> **What you need to do**:
Output all the data exactly. Pictures do not belong in the copy.

[Information supplied Boundary: Start]

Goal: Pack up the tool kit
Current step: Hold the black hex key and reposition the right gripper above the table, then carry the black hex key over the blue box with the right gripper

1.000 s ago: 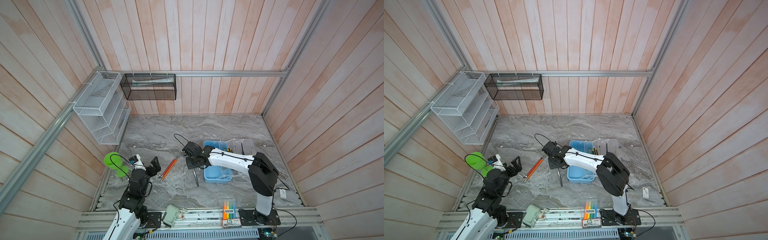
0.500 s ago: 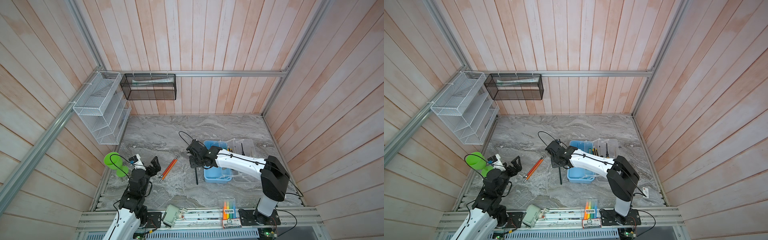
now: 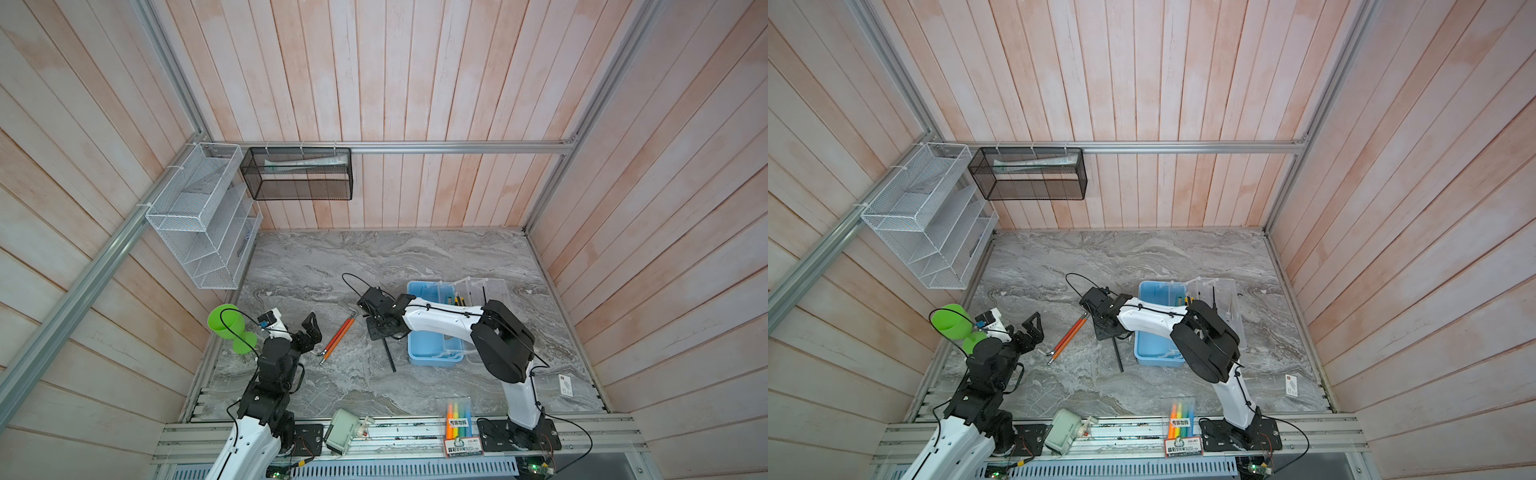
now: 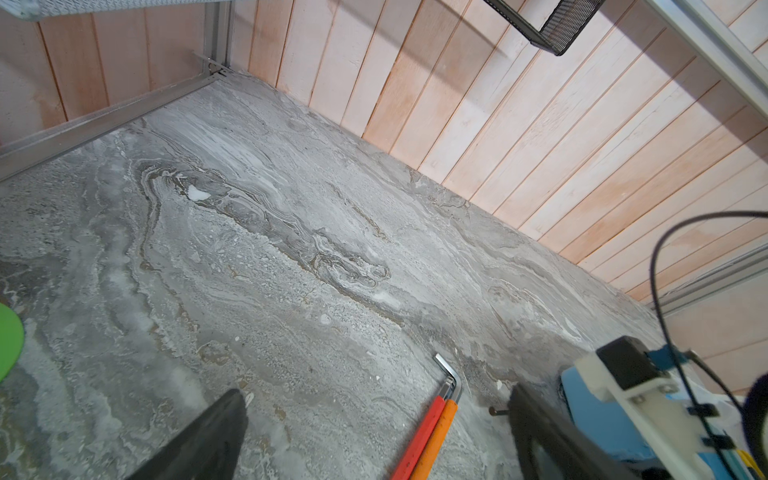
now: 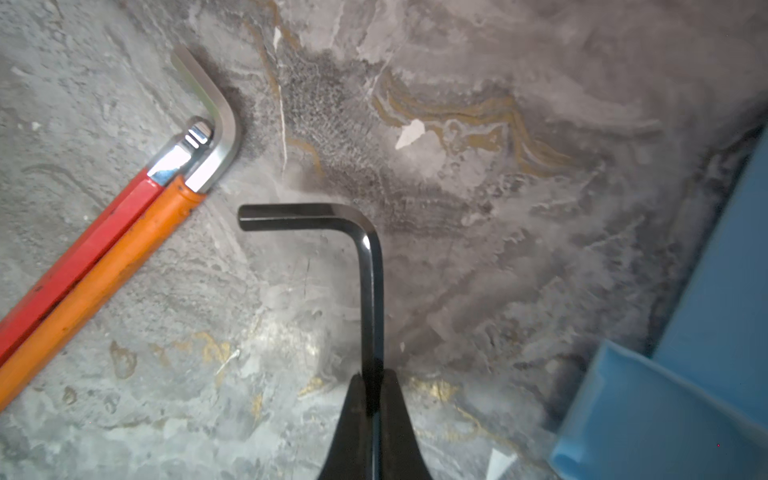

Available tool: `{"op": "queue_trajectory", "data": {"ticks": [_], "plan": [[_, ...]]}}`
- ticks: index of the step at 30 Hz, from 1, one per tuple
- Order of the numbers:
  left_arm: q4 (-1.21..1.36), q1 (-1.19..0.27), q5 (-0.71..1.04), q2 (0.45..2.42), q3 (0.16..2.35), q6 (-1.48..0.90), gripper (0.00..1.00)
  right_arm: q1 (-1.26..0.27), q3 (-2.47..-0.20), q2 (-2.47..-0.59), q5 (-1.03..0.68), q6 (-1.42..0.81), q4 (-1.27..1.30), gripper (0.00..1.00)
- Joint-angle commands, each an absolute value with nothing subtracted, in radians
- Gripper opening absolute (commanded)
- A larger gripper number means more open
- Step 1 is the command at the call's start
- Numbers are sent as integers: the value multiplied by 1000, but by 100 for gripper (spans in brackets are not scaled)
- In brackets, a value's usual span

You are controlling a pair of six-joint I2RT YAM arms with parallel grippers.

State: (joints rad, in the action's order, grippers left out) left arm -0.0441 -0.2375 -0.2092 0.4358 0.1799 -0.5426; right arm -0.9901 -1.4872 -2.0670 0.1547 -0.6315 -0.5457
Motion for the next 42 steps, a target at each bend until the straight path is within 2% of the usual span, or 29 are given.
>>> {"op": "queue_trajectory", "data": {"ticks": [1, 5, 9, 11, 24, 31, 35, 41, 42], "plan": [[-26, -233, -196, 436, 167, -528, 100, -983, -1532, -2095, 148, -608, -567, 0], [-27, -233, -196, 436, 167, -528, 100, -983, -1539, -2119, 140, -603, -575, 0], [-26, -233, -196, 436, 167, -528, 100, -983, -1542, -2126, 135, -606, -588, 21], [-26, -233, -196, 436, 167, -528, 100, -983, -1542, -2124, 129, -601, -593, 28], [-25, -233, -196, 439, 167, -528, 100, -1019, -1473, -2089, 84, -610, -640, 31], [-26, -233, -197, 438, 167, -528, 100, -1039, -1454, -2109, 89, -622, -688, 30], [-26, -233, -196, 439, 167, -528, 100, -1039, -1441, -2116, 92, -627, -694, 20], [-26, -233, -195, 439, 167, -528, 100, -1039, -1450, -2130, 135, -643, -723, 0], [-25, -233, -195, 438, 166, -528, 100, -1039, -1451, -2128, 135, -644, -721, 0]]}}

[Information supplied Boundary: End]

> **Response area**:
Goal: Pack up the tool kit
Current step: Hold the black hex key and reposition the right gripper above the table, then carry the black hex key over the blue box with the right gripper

1.000 s ago: 
0.500 s ago: 
now: 
now: 
now: 

Available tool: `{"op": "queue_trajectory", "data": {"ticks": [_], "plan": [[_, ...]]}}`
- ticks: index of the step at 30 Hz, from 1, one per tuple
- Order of the numbers:
  left_arm: q4 (-1.21..1.36), q1 (-1.19..0.27), q5 (-0.71..1.04), q2 (0.45..2.42), q3 (0.16..2.35), q6 (-1.48..0.90), gripper (0.00..1.00)
  right_arm: q1 (-1.26..0.27), q3 (-2.47..-0.20), q2 (-2.47..-0.59), q5 (-1.03..0.68), q6 (-1.42..0.81), q4 (-1.27..1.30), gripper (0.00..1.00)
- Joint-angle commands, each an absolute value with nothing subtracted, in radians
- Gripper opening absolute (commanded)
- A larger gripper number means more open
- Step 1 is the command at the call's start
- Numbers are sent as integers: the value multiplied by 1000, but by 100 for gripper (spans in brackets are not scaled)
- In brackets, a value's usual span

You are controlling a pair of six-joint I2RT YAM arms with parallel grippers.

State: (joints rad, in the action's order, grippers left out) left arm -0.0441 -0.2375 -0.2092 0.4358 0.1799 -0.5426; right arm -0.9901 -1.4872 -2.0670 0.1547 -0.6315 -0.5457
Motion for the next 42 steps, a target at each bend until the straight path is within 2% of the usual span, or 29 are given.
>>> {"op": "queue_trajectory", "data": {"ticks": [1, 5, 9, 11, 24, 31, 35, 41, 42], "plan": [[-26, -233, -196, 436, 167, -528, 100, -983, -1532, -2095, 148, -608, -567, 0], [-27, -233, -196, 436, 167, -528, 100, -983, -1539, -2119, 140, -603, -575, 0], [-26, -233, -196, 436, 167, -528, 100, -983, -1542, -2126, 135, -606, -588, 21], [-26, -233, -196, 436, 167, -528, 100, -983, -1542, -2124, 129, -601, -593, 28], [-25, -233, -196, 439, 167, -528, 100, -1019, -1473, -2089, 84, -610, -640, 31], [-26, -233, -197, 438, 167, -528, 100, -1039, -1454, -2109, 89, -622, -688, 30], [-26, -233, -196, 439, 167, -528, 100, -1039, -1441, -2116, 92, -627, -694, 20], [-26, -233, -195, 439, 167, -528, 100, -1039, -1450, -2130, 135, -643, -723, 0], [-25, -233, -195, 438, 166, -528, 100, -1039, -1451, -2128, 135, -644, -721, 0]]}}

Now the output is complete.